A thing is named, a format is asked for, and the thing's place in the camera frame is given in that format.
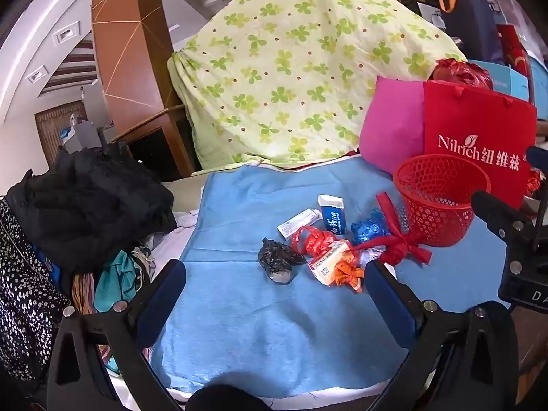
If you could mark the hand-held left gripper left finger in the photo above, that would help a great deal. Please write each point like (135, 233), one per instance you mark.
(165, 293)

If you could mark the red and white carton pack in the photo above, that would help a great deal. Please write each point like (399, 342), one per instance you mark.
(325, 264)

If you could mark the blue foil wrapper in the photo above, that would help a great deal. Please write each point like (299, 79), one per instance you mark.
(368, 229)

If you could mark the orange ribbon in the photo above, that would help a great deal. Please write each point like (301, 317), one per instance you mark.
(347, 275)

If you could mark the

TASK STATEMENT:
Please leave the images out and retype the rest of the material exactly.

ANSWER BELOW:
A thing is named, a format is asked for, and the thing's place in the camera frame is given in that format.
If you could mark the hand-held left gripper left finger in the photo above, that would help a great deal. Please write each point like (135, 233), one per instance you mark.
(165, 293)

If you could mark the red and white carton pack in the photo above, that would help a great deal. Please write each point like (399, 342), one per instance you mark.
(325, 264)

If you could mark the blue foil wrapper in the photo above, that would help a great deal. Please write each point like (299, 79), one per instance you mark.
(368, 229)

If you could mark the orange ribbon in the photo above, that would help a great deal. Please write each point like (301, 317), one per instance you mark.
(347, 275)

If you could mark the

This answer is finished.